Supplied information START
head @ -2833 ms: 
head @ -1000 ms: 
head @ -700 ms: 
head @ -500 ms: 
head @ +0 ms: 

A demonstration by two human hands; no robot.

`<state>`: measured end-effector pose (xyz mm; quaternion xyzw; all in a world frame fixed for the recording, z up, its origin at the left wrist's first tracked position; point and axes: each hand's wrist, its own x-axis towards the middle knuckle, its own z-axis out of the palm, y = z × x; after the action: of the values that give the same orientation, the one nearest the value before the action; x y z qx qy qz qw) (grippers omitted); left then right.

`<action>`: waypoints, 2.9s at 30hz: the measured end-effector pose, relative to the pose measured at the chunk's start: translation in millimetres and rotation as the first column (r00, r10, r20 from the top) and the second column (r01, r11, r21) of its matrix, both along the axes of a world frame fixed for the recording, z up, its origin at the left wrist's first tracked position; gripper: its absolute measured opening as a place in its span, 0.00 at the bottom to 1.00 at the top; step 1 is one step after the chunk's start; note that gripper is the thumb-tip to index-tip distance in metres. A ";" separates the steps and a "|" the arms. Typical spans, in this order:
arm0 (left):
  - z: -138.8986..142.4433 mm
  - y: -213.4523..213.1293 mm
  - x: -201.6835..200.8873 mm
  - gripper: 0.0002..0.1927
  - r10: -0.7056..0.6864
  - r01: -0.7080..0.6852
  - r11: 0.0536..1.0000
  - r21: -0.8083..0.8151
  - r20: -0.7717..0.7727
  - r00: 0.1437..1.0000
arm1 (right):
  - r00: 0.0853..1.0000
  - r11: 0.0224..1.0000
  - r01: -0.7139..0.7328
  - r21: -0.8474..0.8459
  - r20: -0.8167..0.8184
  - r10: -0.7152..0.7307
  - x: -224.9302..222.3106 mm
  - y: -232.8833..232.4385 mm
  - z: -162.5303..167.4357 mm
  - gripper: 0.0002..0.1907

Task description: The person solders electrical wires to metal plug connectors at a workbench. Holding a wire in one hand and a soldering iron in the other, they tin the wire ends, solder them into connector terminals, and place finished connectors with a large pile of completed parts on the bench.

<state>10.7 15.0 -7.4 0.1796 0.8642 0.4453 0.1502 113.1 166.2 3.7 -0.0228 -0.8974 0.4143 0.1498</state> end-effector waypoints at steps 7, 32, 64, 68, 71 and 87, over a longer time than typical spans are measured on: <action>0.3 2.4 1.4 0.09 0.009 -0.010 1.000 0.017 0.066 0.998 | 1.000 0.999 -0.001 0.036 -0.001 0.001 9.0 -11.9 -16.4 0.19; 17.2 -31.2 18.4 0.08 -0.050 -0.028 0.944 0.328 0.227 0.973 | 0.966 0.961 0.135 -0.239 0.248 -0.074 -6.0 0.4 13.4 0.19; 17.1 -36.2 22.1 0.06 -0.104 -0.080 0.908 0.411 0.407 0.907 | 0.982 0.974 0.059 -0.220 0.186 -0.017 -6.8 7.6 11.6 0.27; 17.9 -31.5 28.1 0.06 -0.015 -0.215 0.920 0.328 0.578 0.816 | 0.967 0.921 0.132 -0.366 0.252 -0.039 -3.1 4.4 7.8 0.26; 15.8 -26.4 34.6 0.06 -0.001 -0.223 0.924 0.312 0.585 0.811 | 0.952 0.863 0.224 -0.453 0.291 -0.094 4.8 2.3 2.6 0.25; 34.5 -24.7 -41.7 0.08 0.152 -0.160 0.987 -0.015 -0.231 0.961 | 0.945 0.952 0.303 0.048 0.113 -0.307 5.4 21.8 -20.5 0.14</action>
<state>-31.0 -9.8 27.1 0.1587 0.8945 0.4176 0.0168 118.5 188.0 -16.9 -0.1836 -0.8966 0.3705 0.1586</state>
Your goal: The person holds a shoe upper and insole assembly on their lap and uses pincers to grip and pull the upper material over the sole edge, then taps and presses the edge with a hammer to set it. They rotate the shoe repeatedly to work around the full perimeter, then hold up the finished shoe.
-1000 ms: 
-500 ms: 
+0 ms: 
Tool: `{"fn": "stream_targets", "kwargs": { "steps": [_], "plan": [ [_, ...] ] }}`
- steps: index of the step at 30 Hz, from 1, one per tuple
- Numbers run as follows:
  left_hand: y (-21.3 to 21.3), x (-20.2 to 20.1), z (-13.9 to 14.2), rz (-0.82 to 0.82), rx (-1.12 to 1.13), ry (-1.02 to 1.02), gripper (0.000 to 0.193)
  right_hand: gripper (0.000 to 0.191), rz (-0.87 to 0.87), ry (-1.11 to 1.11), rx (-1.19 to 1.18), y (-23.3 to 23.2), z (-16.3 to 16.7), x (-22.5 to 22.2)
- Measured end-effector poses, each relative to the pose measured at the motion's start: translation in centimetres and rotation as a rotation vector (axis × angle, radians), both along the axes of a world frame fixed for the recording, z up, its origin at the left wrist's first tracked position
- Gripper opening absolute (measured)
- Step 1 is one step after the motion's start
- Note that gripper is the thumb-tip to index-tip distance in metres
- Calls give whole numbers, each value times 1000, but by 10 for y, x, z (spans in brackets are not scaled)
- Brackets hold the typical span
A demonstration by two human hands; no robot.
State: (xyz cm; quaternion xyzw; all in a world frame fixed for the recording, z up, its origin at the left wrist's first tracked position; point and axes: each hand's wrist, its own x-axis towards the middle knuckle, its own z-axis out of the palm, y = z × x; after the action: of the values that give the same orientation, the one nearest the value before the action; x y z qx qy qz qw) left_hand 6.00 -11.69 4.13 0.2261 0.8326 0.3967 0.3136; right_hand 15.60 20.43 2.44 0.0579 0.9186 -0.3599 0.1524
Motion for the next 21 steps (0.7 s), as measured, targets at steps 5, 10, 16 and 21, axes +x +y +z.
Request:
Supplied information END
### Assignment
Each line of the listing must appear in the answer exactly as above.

### Answer area
head @ -2833 ms: 
head @ -1000 ms: 
head @ -700 ms: 
head @ -500 ms: 
head @ +0 ms: 

A demonstration by two human hands; no robot.

`<state>`: measured end-effector pose (xyz mm; quaternion xyzw; all in a world frame fixed for the recording, z up, its origin at the left wrist's first tracked position; point and axes: each hand's wrist, its own x-axis towards the middle knuckle, its own z-axis out of the palm, y = z × x; after the action: of the values that give the same orientation, the one nearest the value before the action; x y z qx qy qz qw) (grippers omitted); left then right.

`<action>`: waypoints, 2.9s at 30hz: the measured end-effector pose, relative to the pose measured at the chunk's start: translation in millimetres and rotation as the first column (r00, r10, r20 from the top) and the second column (r01, r11, r21) of its matrix, both along the axes of a world frame fixed for the recording, z up, its origin at the left wrist's first tracked position; gripper: its absolute measured opening as a place in its span, 0.00 at the bottom to 1.00 at the top; step 1 is one step after the chunk's start; note that gripper is the thumb-tip to index-tip distance in metres. A ";" separates the steps and a "|" the arms. Typical spans, in this order:
arm0 (left):
  - z: -138.8986..142.4433 mm
  - y: -213.4523..213.1293 mm
  - x: -201.6835..200.8873 mm
  - gripper: 0.0002..0.1927
  - r10: -0.7056..0.6864
  - r01: -0.7080..0.6852
  - r11: 0.0536..1.0000
  - r21: -0.8083..0.8151
  - r20: -0.7717..0.7727
  - r00: 0.1437..1.0000
arm1 (right):
  - r00: 0.0853..1.0000
  - r11: 0.0224..1.0000
  - r01: -0.7139..0.7328
  - r21: -0.8474..0.8459
  - r20: -0.8167..0.8184
  - r10: -0.7152..0.7307
  - x: -224.9302..222.3106 mm
  - y: -232.8833..232.4385 mm
  - z: -162.5303..167.4357 mm
  - gripper: 0.0002..0.1907

Task description: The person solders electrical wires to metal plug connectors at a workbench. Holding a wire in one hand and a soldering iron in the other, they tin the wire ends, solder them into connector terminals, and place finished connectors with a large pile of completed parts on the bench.

<state>10.7 15.0 -7.4 0.1796 0.8642 0.4453 0.1502 113.1 166.2 3.7 -0.0228 -0.8974 0.4143 0.1498</state> end-effector waypoints at steps 7, 32, 64, 68, 71 and 87, over a longer time than typical spans are measured on: <action>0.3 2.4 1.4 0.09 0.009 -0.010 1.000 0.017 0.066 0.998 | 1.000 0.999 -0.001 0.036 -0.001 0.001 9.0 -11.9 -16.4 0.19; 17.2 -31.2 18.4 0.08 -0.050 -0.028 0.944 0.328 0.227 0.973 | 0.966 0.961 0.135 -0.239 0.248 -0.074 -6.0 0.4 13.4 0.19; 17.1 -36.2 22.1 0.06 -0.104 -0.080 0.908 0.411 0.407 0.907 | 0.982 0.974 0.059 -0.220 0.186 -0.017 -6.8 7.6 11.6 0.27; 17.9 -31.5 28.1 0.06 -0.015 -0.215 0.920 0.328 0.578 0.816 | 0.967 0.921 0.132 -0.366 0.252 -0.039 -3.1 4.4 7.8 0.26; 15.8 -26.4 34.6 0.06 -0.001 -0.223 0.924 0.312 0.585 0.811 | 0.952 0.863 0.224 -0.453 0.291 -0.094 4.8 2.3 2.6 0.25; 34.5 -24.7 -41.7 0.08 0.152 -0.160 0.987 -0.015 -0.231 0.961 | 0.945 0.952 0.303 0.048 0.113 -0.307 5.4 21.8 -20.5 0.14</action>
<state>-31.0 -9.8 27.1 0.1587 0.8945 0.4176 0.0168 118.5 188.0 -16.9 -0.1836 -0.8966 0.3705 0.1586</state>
Your goal: The person holds a shoe upper and insole assembly on their lap and uses pincers to grip and pull the upper material over the sole edge, then taps and presses the edge with a hammer to set it. They rotate the shoe repeatedly to work around the full perimeter, then hold up the finished shoe.
-1000 ms: 
-500 ms: 
+0 ms: 
Tool: `{"fn": "stream_targets", "kwargs": { "steps": [_], "plan": [ [_, ...] ] }}`
- steps: index of the step at 30 Hz, from 1, one per tuple
- Numbers run as follows:
  left_hand: y (-21.3 to 21.3), x (-20.2 to 20.1), z (-13.9 to 14.2), rz (-0.82 to 0.82), rx (-1.12 to 1.13), ry (-1.02 to 1.02), gripper (0.000 to 0.193)
  right_hand: gripper (0.000 to 0.191), rz (-0.87 to 0.87), ry (-1.11 to 1.11), rx (-1.19 to 1.18), y (-23.3 to 23.2), z (-16.3 to 16.7), x (-22.5 to 22.2)
- Measured end-effector poses, each relative to the pose measured at the motion's start: translation in centimetres and rotation as a rotation vector (axis × angle, radians), both along the axes of a world frame fixed for the recording, z up, its origin at the left wrist's first tracked position
- Gripper opening absolute (measured)
- Step 1 is one step after the motion's start
- Note that gripper is the thumb-tip to index-tip distance in metres
- Calls give whole numbers, each value times 1000, but by 10 for y, x, z (spans in brackets are not scaled)
- Brackets hold the typical span
A demonstration by two human hands; no robot.
State: (xyz cm; quaternion xyzw; all in a world frame fixed for the recording, z up, its origin at the left wrist's first tracked position; point and axes: each hand's wrist, its own x-axis towards the middle knuckle, its own z-axis out of the palm, y = z × x; after the action: of the values that give the same orientation, the one nearest the value before the action; x y z qx qy qz qw) left_hand 6.00 -11.69 4.13 0.2261 0.8326 0.3967 0.3136; right_hand 15.60 20.43 2.44 0.0579 0.9186 -0.3599 0.1524
Motion for the next 21 steps (0.7 s), as measured, targets at steps 5, 10, 16 and 21, axes +x +y +z.
Request:

The exercise has no further content.